§ WHAT IS REQUIRED
Because the pictures are not wanted, reproduce the rest of the records below exactly as they stand.

§ SUPPLIED RECORDS

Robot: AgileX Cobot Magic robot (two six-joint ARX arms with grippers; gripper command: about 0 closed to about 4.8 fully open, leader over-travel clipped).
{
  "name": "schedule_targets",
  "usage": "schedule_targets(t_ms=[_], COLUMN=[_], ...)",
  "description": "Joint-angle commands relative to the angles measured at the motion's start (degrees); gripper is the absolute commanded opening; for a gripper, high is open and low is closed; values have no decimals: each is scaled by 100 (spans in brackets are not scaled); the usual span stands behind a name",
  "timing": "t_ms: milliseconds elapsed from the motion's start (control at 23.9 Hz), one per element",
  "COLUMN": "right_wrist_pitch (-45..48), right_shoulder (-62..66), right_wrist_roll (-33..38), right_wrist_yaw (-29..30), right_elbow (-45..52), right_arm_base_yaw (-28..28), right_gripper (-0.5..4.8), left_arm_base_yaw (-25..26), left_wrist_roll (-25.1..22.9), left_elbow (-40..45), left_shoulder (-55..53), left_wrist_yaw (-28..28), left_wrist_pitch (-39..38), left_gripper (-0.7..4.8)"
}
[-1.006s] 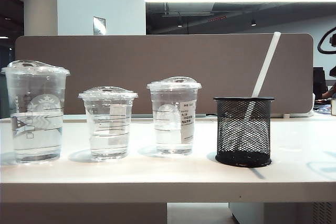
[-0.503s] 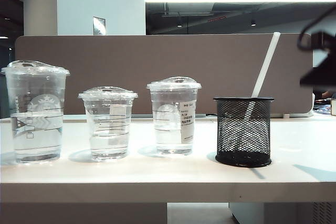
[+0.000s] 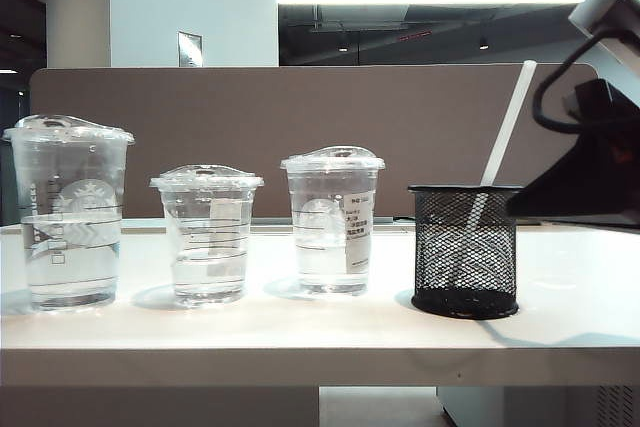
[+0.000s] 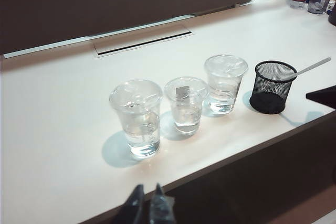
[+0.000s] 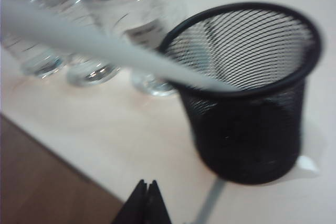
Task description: Pick up the straw and insert it into the small coffee cup.
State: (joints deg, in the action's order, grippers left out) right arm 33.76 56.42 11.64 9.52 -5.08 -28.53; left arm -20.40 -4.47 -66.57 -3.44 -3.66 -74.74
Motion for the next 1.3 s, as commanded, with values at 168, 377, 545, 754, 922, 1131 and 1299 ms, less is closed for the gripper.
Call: schedule_targets(t_ms=[168, 377, 545, 754, 922, 1131, 1299], right_wrist_pitch=[1150, 1971, 2055, 2085, 2033, 1849, 1694], right_shoulder=[1043, 2398, 2929, 3095, 3080, 2804, 2293], right_wrist_roll=[20, 17, 11, -11, -107, -92, -94], right_wrist_yaw=[55, -24, -466, -769, -39, 702, 664], right_elbow=[-74, -699, -1121, -1241, -1244, -1091, -866], right_arm_base_yaw=[-146, -133, -131, 205, 706, 715, 710], right_gripper=[-5, -5, -5, -5, -5, 2, 45], left_arm_base_yaw=[-4, -4, -2, -2, -4, -2, -4], left_wrist_roll=[24, 42, 44, 39, 39, 39, -9], left_elbow=[-4, -4, -4, -4, -4, -4, -4], left_shoulder=[-4, -4, -4, -4, -4, -4, -4], left_wrist_yaw=[-63, -92, -201, -216, -214, -216, -162], left_wrist_pitch=[-17, -17, -22, -17, -13, -15, -17], left_gripper=[22, 22, 22, 22, 22, 22, 22])
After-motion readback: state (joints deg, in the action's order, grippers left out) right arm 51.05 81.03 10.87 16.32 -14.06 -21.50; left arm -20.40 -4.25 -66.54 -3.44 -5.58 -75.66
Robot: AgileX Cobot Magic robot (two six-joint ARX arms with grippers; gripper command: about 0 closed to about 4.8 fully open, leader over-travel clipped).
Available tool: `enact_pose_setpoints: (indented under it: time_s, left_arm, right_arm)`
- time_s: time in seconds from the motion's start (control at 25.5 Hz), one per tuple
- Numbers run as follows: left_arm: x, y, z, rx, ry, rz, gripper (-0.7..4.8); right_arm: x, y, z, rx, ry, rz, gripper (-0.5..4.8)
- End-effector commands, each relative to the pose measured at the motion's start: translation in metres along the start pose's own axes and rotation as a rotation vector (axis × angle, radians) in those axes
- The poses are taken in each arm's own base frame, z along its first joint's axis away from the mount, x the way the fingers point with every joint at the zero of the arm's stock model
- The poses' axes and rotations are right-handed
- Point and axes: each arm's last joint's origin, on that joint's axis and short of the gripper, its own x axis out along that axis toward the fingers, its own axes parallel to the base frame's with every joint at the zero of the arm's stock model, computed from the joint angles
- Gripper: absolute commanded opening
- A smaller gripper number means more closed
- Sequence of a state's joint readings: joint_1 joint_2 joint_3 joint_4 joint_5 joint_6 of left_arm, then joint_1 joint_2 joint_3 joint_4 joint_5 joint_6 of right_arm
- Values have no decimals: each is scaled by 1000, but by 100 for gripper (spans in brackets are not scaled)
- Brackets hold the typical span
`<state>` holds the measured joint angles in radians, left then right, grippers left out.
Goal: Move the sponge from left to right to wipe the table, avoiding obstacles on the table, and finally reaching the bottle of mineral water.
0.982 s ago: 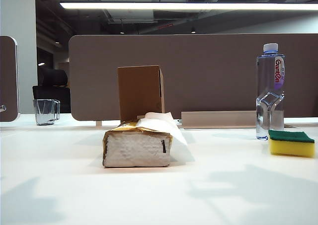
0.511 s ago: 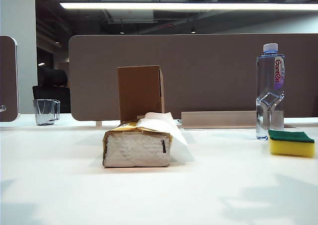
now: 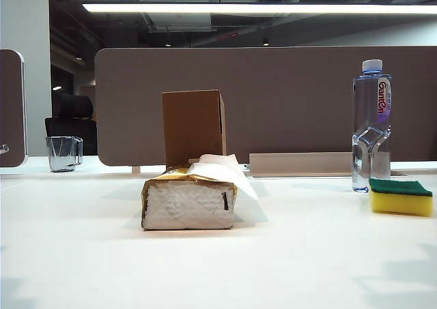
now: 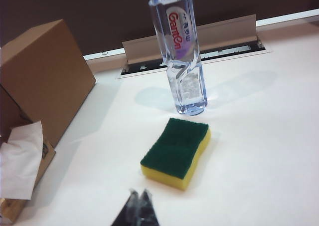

§ TASK ANSWER
Robot: AgileX Cobot Magic robot (two six-joint ARX arms with grippers; gripper command: about 0 closed to about 4.8 fully open, leader over-travel clipped).
{
  "name": "schedule_targets",
  "usage": "schedule_targets(t_ms=[_], COLUMN=[_], ...)",
  "description": "Joint-angle commands relative to the angles measured at the motion's start (degrees); gripper is the absolute commanded opening; for a gripper, high is open and low is closed; values have no decimals: each is scaled by 100 (spans in brackets are not scaled); the usual span stands behind a name",
  "timing": "t_ms: milliseconds elapsed from the motion's start (control at 23.9 Hz), one per element",
  "COLUMN": "right_wrist_pitch (-45..48), right_shoulder (-62..66), right_wrist_roll (-33..38), right_wrist_yaw (-29..30), right_elbow (-45..52), right_arm_base_yaw (-28..28), right_gripper (-0.5..4.8), left_arm_base_yaw (-25..26), left_wrist_roll (-25.1..22.9), left_elbow (-40..45), left_shoulder (-55..53), left_wrist_yaw (-28..28), left_wrist_pitch (-39..38), left_gripper (-0.7..4.8)"
}
[-1.006s] 
[-0.503s] 
[+0.000s] 
[+0.000s] 
[+0.000s] 
Task description: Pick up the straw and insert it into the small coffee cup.
State: (joints deg, in the action's order, grippers left out) right arm 33.76 56.42 11.64 9.52 -5.08 -28.53; left arm -20.40 -4.47 -66.57 -3.44 -3.66 -74.74
Motion for the next 1.3 s, as commanded, with values at 168, 377, 545, 754, 922, 1131 and 1299 ms, less is closed for the gripper.
Call: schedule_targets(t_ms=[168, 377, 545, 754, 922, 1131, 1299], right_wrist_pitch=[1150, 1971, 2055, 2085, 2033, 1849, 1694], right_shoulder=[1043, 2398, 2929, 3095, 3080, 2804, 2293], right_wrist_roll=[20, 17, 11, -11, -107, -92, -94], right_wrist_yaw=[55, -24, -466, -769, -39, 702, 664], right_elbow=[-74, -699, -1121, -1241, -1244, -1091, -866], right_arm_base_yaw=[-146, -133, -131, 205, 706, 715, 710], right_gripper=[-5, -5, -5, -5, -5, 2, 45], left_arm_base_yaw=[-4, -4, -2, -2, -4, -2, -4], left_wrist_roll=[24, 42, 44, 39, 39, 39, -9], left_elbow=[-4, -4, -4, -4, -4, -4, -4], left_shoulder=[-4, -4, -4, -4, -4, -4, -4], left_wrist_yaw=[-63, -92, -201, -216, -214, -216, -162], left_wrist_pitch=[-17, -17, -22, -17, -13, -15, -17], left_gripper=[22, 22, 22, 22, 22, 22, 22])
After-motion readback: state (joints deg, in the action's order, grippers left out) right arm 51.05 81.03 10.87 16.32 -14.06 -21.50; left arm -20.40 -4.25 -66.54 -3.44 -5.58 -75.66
Robot: AgileX Cobot Magic robot (two six-joint ARX arms with grippers; gripper command: about 0 closed to about 4.8 fully open, leader over-travel clipped).
Available tool: `enact_pose_setpoints: (indented under it: time_s, left_arm, right_arm)`
- time_s: time in seconds from the motion's start (control at 25.5 Hz), one per tuple
- Numbers run as follows: left_arm: x, y, z, rx, ry, rz, gripper (-0.7..4.8); right_arm: x, y, z, rx, ry, rz, gripper (-0.5..4.8)
- End-effector commands, each relative to the pose measured at the motion's start: translation in metres along the start pose's own axes and rotation as a rotation vector (axis × angle, radians) in those axes
- The poses are taken in each arm's own base frame, z along its first joint's axis away from the mount, x the way the fingers point with every joint at the zero of the arm's stock model
- The poses' axes and rotations are right-handed
- Point and axes: each arm's last joint's origin, on that joint's axis and short of the gripper, its own x axis out along that axis toward the fingers, its own axes parallel to the base frame's with every joint at the zero of the arm's stock model, computed from the joint angles
- Gripper: absolute commanded opening
- A smaller gripper number means more closed
- Sequence of a state's joint readings: joint_1 joint_2 joint_3 joint_4 joint_5 joint_6 of left_arm, then joint_1 joint_2 joint_3 joint_4 joint_5 joint_6 of right_arm
- Values have no decimals: each is scaled by 1000, but by 100 for gripper (spans in brackets are not scaled)
- Brackets hold the typical span
`<state>` holds the measured joint angles in radians, left then right, grippers left out.
Goal: Move the sponge from left to right to wipe the table, avoiding obstacles on the table, and finally reaching the bottle of mineral water.
0.982 s ago: 
0.511 s ago: 
now: 
now: 

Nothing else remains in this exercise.